▶ [Task requirements]: Look through the material below and give the number of lines where the string "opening" appears, without any other words.

——————————

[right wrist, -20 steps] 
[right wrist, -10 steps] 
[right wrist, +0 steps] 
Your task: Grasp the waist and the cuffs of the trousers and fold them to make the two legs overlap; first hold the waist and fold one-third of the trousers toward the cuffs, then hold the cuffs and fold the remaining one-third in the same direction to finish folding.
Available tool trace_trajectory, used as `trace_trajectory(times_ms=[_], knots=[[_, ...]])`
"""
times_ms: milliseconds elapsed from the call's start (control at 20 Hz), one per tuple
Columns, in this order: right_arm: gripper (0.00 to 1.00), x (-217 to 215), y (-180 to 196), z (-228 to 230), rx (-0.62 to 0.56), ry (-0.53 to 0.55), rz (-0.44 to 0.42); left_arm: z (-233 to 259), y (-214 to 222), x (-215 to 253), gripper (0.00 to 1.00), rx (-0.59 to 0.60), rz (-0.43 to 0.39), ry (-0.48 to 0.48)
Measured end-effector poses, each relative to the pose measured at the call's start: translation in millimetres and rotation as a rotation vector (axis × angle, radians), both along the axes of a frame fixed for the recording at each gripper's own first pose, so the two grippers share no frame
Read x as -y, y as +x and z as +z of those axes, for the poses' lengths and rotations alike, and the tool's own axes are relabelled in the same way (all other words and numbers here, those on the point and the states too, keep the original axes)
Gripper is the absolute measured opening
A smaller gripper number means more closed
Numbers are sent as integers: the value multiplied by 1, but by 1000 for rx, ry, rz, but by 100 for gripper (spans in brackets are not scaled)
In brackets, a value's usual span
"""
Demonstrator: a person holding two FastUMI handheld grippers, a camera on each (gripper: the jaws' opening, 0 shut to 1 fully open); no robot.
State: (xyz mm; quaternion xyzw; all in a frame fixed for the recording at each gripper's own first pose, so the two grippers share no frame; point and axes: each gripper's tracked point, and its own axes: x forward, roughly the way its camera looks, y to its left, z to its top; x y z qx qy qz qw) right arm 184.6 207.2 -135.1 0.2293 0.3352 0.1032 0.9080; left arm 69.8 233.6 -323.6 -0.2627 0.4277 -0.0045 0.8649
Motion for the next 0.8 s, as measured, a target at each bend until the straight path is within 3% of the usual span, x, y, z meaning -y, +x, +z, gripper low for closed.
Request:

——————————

▶ [Answer box]: 2